You see that from the perspective of descriptive statistics, the four sets look highly similar, if not identical.

#### 2.2.2. Anscombe's quartet - impressions from graphical analysis

Now, display the x-y relationships for the very same datasets. Run the following code

In [None]:
clear g 

% Scatter of set 1
g(1,1)=gramm('x',anscombe.x1,'y',anscombe.y1);
g(1,1).set_names('x','x1','y','y1');
g(1,1).geom_point();

% Scatter of set 2
g(1,2)=gramm('x',anscombe.x2,'y',anscombe.y2);
g(1,2).set_names('x','x2','y','y2');
g(1,2).geom_point();

% Scatter of set 3
g(2,1)=gramm('x',anscombe.x3,'y',anscombe.y3);
g(2,1).set_names('x','x3','y','y3');
g(2,1).geom_point();

% Scatter of set 4
g(2,2)=gramm('x',anscombe.x4,'y',anscombe.y4);
g(2,2).set_names('x','x4','y','y4');
g(2,2).geom_point();

g.draw();

In [59]:
%%python
IFrame("./data/2_1_Anscombe_quartet.jpg", width=800, height=600)

It is immediately clear that four datasets are very different!
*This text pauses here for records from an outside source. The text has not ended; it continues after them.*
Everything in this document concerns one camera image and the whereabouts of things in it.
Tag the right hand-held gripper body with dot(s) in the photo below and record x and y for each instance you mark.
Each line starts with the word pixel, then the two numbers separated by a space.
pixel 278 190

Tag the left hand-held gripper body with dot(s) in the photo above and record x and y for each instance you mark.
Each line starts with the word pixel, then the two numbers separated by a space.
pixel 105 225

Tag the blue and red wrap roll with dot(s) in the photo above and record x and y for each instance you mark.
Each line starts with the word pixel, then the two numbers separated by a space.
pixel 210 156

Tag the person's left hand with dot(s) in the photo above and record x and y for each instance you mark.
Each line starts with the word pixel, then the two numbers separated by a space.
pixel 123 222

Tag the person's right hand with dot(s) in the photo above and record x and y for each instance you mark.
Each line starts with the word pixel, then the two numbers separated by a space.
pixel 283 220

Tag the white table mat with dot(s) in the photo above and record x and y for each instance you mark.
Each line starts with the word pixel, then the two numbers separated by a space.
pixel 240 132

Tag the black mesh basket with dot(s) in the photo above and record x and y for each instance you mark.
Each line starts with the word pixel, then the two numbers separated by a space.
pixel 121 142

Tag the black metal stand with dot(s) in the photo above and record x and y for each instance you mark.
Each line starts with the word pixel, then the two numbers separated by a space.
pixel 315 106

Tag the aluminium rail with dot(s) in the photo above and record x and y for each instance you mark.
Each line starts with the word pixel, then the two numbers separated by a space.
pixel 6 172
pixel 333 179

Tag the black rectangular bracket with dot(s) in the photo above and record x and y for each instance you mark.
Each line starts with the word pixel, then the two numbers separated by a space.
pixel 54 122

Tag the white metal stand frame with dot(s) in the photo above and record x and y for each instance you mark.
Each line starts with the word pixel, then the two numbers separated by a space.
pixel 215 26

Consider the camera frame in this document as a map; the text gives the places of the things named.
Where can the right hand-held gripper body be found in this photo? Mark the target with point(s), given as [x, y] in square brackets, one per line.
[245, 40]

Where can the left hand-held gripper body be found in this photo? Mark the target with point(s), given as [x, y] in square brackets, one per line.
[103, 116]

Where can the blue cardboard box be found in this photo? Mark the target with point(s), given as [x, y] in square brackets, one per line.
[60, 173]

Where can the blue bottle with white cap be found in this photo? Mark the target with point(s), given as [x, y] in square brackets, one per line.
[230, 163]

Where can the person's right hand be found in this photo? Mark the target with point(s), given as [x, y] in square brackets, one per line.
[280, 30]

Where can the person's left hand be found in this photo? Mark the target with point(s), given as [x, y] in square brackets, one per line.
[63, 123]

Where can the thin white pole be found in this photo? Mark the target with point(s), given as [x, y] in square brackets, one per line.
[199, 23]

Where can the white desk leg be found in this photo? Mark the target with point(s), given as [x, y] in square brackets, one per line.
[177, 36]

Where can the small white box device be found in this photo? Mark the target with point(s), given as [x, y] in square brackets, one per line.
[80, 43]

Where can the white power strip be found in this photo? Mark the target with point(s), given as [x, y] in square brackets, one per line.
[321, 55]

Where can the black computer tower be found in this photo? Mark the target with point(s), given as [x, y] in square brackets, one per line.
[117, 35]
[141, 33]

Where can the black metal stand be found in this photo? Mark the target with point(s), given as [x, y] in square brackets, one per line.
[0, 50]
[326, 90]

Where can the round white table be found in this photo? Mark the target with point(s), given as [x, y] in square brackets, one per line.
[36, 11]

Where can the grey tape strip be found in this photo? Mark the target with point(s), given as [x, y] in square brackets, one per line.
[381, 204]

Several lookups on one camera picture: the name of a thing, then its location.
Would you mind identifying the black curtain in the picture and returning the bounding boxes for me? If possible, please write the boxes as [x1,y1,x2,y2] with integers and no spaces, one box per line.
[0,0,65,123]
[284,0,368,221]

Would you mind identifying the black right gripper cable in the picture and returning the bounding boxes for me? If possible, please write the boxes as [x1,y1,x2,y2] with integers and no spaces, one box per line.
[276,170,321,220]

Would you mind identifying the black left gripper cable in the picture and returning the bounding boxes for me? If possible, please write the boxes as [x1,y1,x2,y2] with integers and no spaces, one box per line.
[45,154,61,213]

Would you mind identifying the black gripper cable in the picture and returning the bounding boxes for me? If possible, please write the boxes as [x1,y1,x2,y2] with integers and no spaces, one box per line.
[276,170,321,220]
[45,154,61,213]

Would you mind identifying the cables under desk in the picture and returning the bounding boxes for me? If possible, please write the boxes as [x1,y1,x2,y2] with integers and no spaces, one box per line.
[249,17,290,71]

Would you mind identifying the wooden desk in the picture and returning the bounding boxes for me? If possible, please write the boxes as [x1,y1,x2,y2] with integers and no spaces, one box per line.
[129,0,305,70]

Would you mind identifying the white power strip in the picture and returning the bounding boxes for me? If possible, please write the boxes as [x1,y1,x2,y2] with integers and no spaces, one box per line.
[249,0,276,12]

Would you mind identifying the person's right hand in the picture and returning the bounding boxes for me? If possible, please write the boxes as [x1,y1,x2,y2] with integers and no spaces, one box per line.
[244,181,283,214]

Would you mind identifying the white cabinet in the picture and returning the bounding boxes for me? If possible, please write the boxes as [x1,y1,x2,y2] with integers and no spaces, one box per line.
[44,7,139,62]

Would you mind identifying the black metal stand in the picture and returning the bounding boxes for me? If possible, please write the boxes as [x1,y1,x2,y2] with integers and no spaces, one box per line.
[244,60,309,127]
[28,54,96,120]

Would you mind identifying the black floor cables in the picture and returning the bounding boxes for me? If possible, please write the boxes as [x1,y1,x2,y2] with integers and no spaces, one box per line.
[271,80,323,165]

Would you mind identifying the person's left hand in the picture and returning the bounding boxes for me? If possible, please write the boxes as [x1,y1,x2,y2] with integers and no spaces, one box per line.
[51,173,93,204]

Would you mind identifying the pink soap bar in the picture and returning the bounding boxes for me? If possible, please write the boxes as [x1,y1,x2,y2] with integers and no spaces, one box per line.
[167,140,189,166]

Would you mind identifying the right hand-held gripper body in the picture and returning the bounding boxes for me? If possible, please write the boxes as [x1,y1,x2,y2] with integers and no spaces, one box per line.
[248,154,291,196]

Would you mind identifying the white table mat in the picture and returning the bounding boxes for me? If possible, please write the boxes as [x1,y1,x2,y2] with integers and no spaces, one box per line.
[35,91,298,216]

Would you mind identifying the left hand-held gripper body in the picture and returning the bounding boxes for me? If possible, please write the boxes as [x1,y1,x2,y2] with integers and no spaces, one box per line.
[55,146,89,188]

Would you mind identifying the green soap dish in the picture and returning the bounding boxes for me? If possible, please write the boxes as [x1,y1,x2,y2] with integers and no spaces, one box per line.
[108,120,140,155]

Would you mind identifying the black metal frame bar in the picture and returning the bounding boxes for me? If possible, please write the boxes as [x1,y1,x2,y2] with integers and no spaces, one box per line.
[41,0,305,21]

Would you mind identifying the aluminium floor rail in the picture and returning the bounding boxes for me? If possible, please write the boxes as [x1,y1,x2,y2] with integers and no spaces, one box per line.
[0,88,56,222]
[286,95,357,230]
You might want to know that a somewhat similar quartet exists for ANOVA interaction effects, described by [Wagenmakers](https://dx.doi.org/10.1016/j.cortex.2015.07.031).

### 2.3. Take home message

Always plot your data! Graphs are essential to good statistical analysis.

### 2.4. Further reading

- Anscombe, F. J. (1973). Graphs in Statistical Analysis. The American Statistician, 27(1), 17. https://doi.org/10.2307/2682899
- Wagenmakers, E.-J. (2015). A quartet of interactions. Cortex, 73, 334–335.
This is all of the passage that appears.